Cisco Multiservice Switching Networks

One logical connection number (LCN) is used for each first-level label allocated in an LVC in the core network. A first-level label is assigned to each Forwarding Equivalence Class (FEC) in the MPLS network (that is, for each entry in the global routing table that has a specific class of service). The global routing table in the network normally consists of the loopback addresses of each participating MPLS router, both LSR and eLSR. Therefore, the number of LCNs needed is directly related to the number of addresses in the global routing table. For example, it would not be possible to introduce the full Internet table (currently over 110,000 routers) into the global routing table because there would not be enough logical channels. An MPLS network should be designed to be simple in the core, with the objective of allowing edge LSR reachability through shortcut LVCs.

NOTE

It is important to remember that the LCN assignment is arranged into different port groups in multiservice switching line cards (LCs). The arrangement is either Broadband Switch Module (BXM) line cards for BPX switches, Universal Switch Module (UXM) line cards for IGX switches, or ATM Switch Service Module (AXSM) line cards for MGX-8850 and MGX-8950 switches.
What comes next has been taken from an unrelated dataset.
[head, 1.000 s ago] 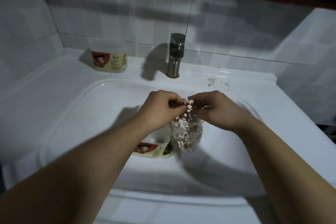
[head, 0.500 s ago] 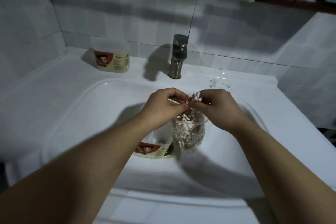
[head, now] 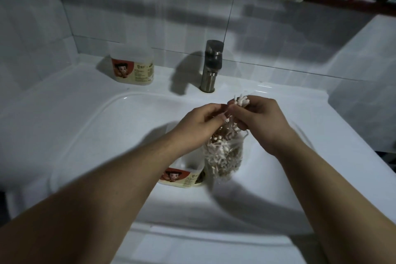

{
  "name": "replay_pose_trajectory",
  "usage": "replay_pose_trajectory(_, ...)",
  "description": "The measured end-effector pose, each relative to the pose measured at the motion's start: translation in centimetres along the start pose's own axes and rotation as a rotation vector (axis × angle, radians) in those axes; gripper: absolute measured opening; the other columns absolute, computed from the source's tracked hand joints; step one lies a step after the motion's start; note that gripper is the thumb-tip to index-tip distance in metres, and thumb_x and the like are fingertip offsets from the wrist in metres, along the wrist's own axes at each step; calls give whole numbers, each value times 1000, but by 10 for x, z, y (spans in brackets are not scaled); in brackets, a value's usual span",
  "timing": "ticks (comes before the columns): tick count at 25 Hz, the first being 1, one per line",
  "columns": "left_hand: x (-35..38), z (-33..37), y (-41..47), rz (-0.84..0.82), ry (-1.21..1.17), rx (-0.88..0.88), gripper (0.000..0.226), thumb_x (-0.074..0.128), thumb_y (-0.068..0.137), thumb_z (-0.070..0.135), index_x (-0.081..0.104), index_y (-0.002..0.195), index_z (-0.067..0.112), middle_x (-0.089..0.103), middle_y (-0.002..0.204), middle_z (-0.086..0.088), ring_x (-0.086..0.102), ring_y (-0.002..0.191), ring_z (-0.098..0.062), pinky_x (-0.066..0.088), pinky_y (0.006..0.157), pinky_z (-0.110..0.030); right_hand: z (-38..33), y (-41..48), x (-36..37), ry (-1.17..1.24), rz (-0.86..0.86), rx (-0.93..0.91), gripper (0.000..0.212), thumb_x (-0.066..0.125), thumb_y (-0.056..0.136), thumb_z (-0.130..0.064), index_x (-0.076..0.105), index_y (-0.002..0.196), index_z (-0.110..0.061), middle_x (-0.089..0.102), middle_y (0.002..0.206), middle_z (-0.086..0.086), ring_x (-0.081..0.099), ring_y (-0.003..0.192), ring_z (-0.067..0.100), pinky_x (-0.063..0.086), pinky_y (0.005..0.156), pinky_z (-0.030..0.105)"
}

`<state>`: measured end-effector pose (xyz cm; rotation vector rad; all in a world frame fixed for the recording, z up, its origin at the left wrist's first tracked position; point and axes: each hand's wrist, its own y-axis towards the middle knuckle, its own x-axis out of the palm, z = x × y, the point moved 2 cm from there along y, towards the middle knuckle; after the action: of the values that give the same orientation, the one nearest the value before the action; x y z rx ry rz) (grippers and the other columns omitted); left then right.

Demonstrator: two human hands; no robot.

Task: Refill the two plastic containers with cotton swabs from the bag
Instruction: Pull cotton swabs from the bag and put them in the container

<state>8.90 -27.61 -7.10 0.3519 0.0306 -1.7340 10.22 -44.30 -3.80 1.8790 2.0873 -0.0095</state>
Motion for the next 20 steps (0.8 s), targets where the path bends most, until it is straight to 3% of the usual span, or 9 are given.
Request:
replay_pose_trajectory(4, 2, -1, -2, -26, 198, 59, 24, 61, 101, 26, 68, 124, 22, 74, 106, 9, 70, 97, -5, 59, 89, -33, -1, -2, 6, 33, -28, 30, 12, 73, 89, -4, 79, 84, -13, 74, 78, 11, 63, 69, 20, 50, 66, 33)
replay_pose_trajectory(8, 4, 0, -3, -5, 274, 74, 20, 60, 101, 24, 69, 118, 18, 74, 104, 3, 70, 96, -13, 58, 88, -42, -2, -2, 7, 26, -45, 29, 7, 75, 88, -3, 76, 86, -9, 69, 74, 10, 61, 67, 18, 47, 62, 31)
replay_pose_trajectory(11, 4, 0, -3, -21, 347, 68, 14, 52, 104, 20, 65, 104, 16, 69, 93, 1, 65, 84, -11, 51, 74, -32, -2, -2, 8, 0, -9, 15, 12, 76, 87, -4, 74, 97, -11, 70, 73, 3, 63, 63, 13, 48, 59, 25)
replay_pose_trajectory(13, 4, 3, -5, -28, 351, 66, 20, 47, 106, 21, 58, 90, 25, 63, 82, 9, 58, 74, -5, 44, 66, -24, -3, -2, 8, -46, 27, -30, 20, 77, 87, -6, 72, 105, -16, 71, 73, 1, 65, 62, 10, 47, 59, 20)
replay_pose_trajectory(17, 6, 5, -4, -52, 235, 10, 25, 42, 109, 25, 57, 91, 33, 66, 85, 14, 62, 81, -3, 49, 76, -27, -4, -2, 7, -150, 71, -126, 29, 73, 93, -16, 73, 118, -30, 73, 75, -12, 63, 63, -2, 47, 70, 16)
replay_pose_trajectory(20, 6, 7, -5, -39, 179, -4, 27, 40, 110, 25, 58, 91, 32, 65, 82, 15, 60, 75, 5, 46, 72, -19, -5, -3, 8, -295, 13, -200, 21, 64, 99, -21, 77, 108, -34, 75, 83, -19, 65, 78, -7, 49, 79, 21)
As a good general design practice, when you interconnect LC-ATM links in the same line card, the busier links should not be configured in the same port group. Not taking this into consideration increases the possibility of exhausting the LCN pool.

Multiservice switching software contains an algorithm for allocating LCNs to service groups (partitions) within the port group on the line cards according to their minimum and maximum requirements. A number of LCNs can be held in a common pool, depending on the ratio of the configured maximum to the sum of the minimum. The formula that governs the LCN allocation and VSI partitions and common pools is covered in Chapter 2, "SCI: Virtual Switch Interface." Refer to the section "Hard, Soft, and Dynamic Resource Partitioning" in that chapter for formulas and further details.

Dimensioning MPLS LVC Space

Many of the issues in designing MPLS networks are similar to those in designing ordinary IP networks. One important exception to this resemblance is the dimensioning of MPLS LVC requirements on each link. A sufficient number of virtual circuits (VCs) must be reserved for use as LVCs on each link, based on a worst-case scenario. VCs are precious resources that need to be controlled. This is particularly important if multiple controllers, such as MPLS, PNNI, and redundant MPLS LSCs, are sharing the links' VSI VC resources. The design dilemma is determining how many LVCs are required on a per-link basis and in a worst-case scenario.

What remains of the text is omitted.